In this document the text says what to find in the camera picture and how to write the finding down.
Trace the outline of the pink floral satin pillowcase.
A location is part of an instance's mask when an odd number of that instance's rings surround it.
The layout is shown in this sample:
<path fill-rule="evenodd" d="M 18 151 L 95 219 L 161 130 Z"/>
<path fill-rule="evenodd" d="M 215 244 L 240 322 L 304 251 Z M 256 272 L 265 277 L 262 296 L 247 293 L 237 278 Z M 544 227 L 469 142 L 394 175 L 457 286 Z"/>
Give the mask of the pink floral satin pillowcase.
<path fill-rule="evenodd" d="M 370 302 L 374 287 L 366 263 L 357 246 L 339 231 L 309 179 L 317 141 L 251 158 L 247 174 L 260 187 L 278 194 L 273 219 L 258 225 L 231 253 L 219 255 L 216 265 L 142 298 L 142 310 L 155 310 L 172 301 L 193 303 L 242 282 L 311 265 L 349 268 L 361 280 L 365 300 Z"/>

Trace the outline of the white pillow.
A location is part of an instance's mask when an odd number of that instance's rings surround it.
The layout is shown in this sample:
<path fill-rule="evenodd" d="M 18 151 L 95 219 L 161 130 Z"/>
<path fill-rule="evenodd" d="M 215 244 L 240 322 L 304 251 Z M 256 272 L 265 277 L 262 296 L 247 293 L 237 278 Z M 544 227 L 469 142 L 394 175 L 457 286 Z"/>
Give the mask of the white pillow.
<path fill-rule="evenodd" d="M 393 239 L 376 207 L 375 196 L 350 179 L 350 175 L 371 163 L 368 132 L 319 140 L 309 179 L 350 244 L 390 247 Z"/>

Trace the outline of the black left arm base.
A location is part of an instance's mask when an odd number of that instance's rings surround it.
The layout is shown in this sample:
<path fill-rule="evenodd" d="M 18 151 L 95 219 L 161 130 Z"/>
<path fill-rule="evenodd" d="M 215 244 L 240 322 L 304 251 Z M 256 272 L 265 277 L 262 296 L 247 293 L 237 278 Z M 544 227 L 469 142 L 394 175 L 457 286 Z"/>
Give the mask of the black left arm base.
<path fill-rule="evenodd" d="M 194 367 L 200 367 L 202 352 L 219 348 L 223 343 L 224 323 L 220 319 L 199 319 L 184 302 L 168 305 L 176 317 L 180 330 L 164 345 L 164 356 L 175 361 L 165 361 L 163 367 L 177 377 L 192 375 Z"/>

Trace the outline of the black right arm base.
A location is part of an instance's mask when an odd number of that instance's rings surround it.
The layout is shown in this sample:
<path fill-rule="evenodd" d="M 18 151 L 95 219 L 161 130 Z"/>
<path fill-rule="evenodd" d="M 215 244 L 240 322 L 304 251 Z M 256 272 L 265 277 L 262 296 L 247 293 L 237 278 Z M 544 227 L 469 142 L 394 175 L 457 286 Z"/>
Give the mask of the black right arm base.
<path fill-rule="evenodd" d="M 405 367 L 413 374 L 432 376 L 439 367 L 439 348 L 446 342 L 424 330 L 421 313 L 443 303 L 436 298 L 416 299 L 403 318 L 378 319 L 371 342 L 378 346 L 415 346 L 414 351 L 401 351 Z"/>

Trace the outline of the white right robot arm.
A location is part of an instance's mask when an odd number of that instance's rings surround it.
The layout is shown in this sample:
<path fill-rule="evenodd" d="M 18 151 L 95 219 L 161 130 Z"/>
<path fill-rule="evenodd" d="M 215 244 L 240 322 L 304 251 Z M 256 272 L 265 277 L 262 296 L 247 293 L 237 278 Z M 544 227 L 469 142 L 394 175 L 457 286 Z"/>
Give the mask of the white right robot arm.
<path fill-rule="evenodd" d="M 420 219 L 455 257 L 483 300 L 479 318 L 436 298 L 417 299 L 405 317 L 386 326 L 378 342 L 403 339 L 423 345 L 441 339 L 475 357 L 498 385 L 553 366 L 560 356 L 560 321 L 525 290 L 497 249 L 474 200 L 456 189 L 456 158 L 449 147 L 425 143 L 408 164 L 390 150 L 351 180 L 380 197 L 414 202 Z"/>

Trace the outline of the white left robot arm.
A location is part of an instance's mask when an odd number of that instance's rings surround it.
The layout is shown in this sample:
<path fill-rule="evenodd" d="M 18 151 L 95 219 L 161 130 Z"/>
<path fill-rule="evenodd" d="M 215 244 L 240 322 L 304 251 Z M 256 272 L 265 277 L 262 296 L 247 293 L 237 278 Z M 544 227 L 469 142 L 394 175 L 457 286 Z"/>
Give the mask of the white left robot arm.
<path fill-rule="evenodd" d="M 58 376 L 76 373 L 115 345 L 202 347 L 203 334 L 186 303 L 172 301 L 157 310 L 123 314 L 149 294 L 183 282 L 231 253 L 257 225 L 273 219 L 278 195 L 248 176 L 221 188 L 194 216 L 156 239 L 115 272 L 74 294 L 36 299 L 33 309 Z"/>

What to work on >>
Copy out each line of the data that includes the string "Trace".

Result of this exercise >>
Trace the outline of the pink floral satin pillowcase.
Trace the outline of the white pillow.
Trace the outline of the black left arm base.
Trace the outline of the black right arm base.
Trace the outline of the white right robot arm.
Trace the outline of the white left robot arm.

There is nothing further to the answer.